Regardless, “I don’t think we have yet to see a fallout in the E&P sector,” he said. Companies to date “are hanging on pretty strong. The consensus view is backed into the equity markets…Oil is priced at $70-75/bbl inside these stocks, and those companies are able to tap the equity markets; interest rates are low, and they are getting money. Thus far, not enough time has passed to make the sector feel the pain…The pain has yet to be felt, for the most part, except for those already in trouble.”
E&Ps with “mediocre balance sheets — they have yet to feel the pain. Even the guys that are small, they really not had that many bankruptcies…
“I have yet to see some really drastic things happen…as long as the equity markets stay open…”
Equity markets “really need to have a growth mentality; they need to be more focused on returns, the rate of investment. A shift like that doesn’t happen overnight. It’s been fueled by very fast growth from the E&P sector. It will take longer for them to turn over, to think about ‘how good is this company? What’s the return on investment?’ If the consensus is $70-75, you are still looking for growth. If oil stays stuck at $60, they’ll start thinking about returns.”
Oil prices may begin to increase slowly through the rest of this year, with mergers and acquisitions likely, according EY. In a webcast Tuesday, Andy Brogan, global oil and gas transactions leader, said the energy industry is talking about more combinations.

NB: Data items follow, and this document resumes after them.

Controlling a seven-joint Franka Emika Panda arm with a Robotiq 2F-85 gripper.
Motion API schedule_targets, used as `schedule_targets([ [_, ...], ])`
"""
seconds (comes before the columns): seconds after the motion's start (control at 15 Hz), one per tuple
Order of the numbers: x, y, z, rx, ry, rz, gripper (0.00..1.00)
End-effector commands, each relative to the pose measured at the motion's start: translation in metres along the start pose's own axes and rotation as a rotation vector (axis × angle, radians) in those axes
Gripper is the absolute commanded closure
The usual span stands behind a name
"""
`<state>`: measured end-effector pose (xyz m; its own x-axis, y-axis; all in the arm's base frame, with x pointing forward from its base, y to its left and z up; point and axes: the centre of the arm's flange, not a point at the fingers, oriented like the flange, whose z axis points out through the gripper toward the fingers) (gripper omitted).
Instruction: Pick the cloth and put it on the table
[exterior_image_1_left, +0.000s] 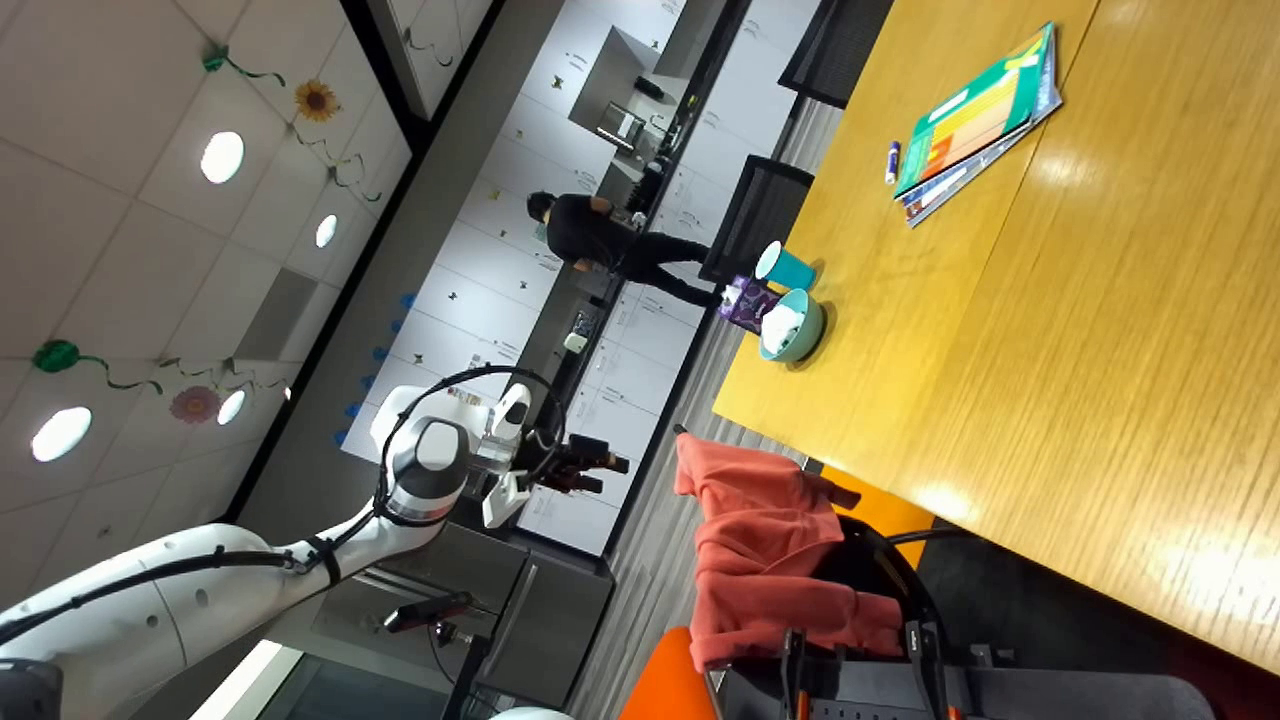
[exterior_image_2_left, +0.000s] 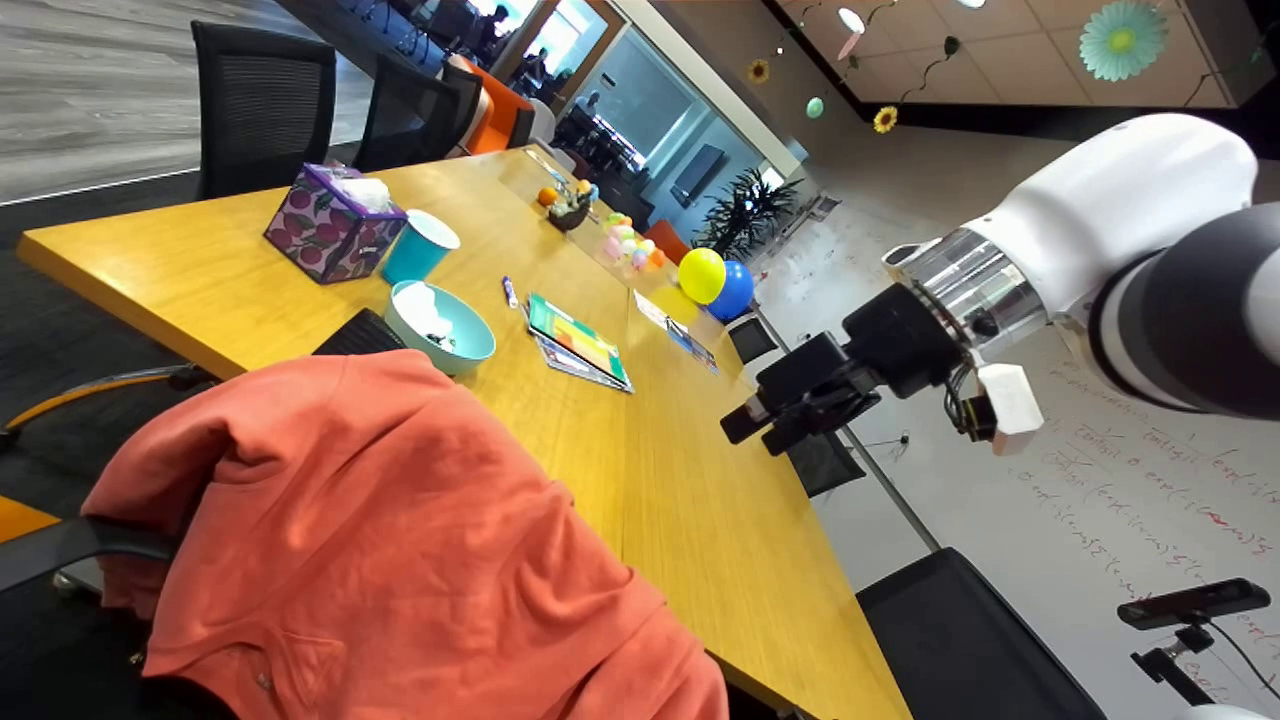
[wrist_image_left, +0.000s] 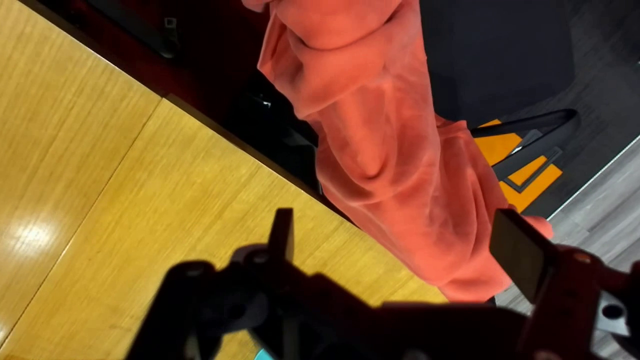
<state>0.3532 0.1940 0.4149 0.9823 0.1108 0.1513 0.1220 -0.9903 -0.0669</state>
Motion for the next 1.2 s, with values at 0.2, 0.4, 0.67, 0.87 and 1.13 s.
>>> schedule_targets([
  [0.2,0.04,-0.019,0.068,0.032,-0.02,0.029,0.0],
  [0.4,0.049,-0.022,0.096,0.022,-0.025,0.043,0.0],
  [0.67,0.054,-0.026,0.126,-0.022,-0.062,0.056,0.0],
  [0.87,0.057,-0.029,0.142,-0.04,-0.084,0.06,0.0],
  [1.13,0.06,-0.03,0.158,-0.045,-0.104,0.059,0.0],
])
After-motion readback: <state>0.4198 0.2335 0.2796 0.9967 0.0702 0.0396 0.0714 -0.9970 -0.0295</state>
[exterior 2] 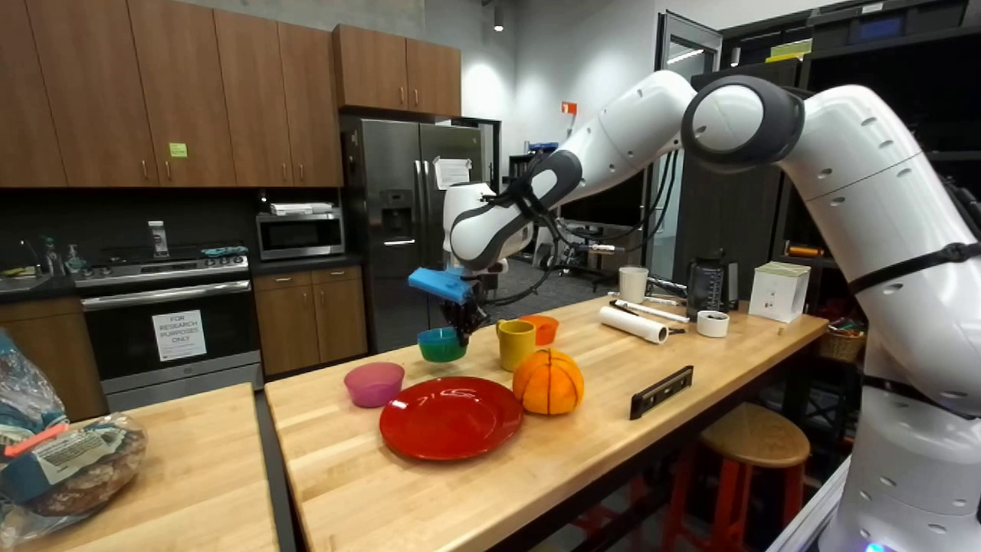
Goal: Shift the blue bowl to the right side of the basketball
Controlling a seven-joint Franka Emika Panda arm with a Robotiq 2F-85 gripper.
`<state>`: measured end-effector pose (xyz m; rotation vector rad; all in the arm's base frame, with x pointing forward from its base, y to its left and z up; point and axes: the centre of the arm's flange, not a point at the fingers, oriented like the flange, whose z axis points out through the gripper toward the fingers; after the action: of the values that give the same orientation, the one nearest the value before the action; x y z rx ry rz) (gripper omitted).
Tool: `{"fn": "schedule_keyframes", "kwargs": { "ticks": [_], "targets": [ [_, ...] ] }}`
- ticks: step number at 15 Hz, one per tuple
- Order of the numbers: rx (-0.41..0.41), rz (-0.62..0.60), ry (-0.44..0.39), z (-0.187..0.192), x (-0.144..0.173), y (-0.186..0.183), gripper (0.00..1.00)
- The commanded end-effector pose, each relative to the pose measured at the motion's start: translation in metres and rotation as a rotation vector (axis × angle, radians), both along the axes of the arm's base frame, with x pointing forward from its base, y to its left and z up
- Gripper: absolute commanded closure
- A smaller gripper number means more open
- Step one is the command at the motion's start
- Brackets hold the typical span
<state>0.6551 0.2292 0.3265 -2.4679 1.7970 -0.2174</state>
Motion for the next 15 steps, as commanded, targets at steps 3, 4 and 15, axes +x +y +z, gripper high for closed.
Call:
{"fn": "schedule_keyframes", "kwargs": {
  "ticks": [3, 4, 15],
  "targets": [
    [0.076, 0.08, -0.065, 0.053, -0.059, -0.035, 0.98],
    [0.076, 0.088, -0.074, 0.061, -0.066, -0.04, 0.98],
    [0.039, -0.067, -0.06, 0.084, -0.134, -0.129, 0.98]
  ]
}}
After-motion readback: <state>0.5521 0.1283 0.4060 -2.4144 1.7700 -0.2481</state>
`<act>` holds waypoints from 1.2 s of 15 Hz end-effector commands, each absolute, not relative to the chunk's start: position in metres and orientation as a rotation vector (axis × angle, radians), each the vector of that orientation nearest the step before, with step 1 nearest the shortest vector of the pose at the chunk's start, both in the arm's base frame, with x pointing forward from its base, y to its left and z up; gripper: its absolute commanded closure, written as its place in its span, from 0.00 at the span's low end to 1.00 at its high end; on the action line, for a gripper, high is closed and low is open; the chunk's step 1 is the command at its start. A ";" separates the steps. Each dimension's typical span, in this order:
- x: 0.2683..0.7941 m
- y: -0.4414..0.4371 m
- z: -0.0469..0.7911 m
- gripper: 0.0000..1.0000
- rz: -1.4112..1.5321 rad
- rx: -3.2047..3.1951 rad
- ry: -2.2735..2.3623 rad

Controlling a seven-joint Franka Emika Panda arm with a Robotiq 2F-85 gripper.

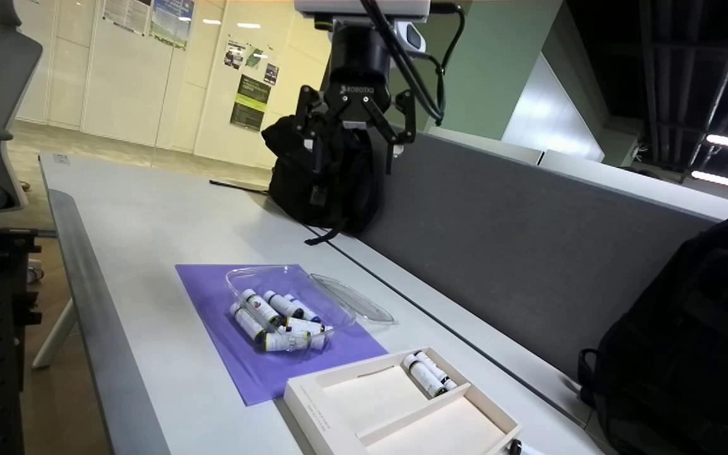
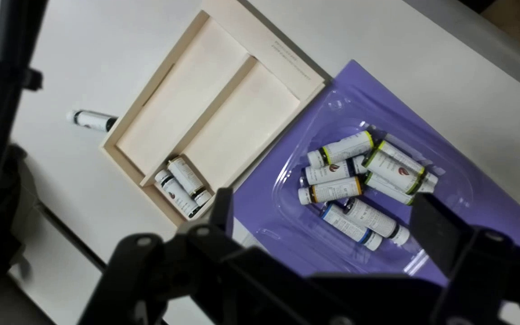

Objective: Put five bottles on the tray

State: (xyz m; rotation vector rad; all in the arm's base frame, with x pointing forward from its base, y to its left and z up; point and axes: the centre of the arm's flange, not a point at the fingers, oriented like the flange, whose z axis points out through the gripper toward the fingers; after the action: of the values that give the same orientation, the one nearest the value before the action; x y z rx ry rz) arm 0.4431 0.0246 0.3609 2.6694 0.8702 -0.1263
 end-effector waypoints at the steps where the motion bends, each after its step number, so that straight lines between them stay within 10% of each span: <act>1: 0.443 0.045 0.328 0.00 -0.103 2.474 1.057; 18: 0.482 0.057 0.169 0.00 -0.419 2.209 1.897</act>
State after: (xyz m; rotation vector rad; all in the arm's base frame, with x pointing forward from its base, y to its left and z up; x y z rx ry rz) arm 0.4664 0.0556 0.1737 2.1942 1.8334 -0.3655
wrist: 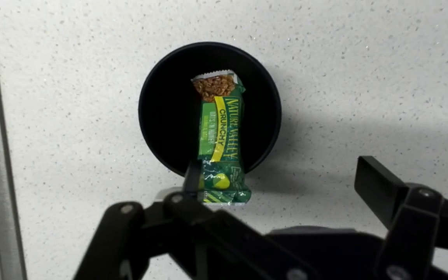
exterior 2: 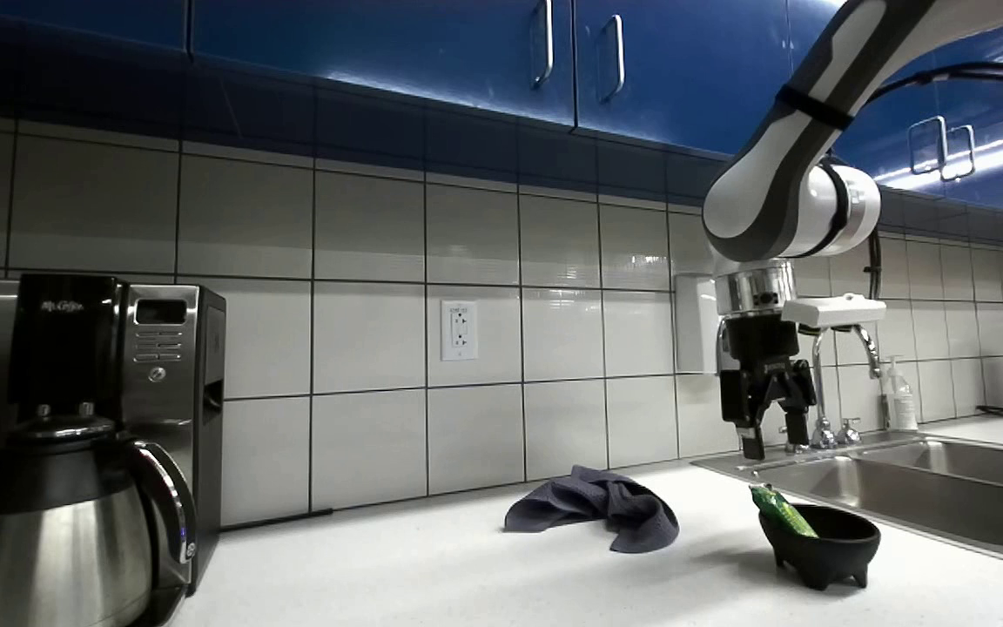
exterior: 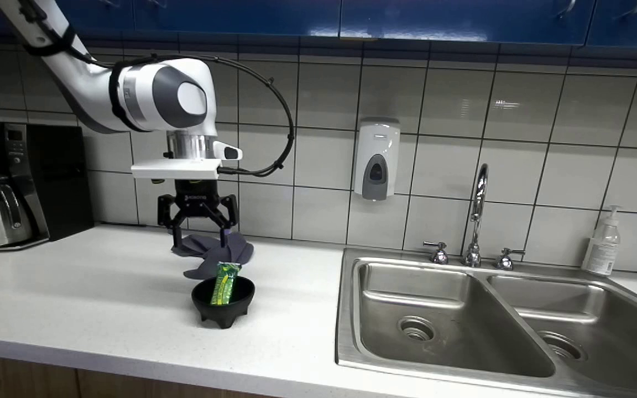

“We’re going to see volumes gradually and then very rapidly going up,” he said. It’s going to become “an opportunity-rich environment for acquirers.”
For now, however, the energy sector has become a drag on the investment markets. It dragged down the Standard & Poor’s (S&P) 500 during the second quarter, and the problem may persist through the end of the year, according to FactSet.
Earnings in the energy sector are forecast to be down 60% year/year in 2Q2015, which would pull down the S&P 500 by 4.7%, said senior earnings analyst John Butters. If the energy sector were excluded, those S&P companies would report earnings growth of around 2%.
“For all of 2015, the S&P 500 is projected to report earnings growth of 1.6%,” Butters said. “The energy sector is predicted to be the largest detractor to earnings growth for the index for the year, as the sector is expected to report a year-over-year decline in earnings of 55.2%. If the energy sector is excluded from the index, the projected earnings growth rate for the S&P 500 would improve to 8.4%.”
The energy sector would become a positive contributor beginning in early 2016, according to FactSet.
“For 1Q2016, year-over-year earnings for the S&P 500 are projected to increase by 8.4%,” Butters said. “The energy sector is expected to be a positive contributor to earnings growth for the index for the quarter, as the sector is expected to report a year-over-year increase in earnings of 16.0%. If the energy sector is excluded from the index, the projected earnings growth rate for the S&P 500 would fall to 8.0%.”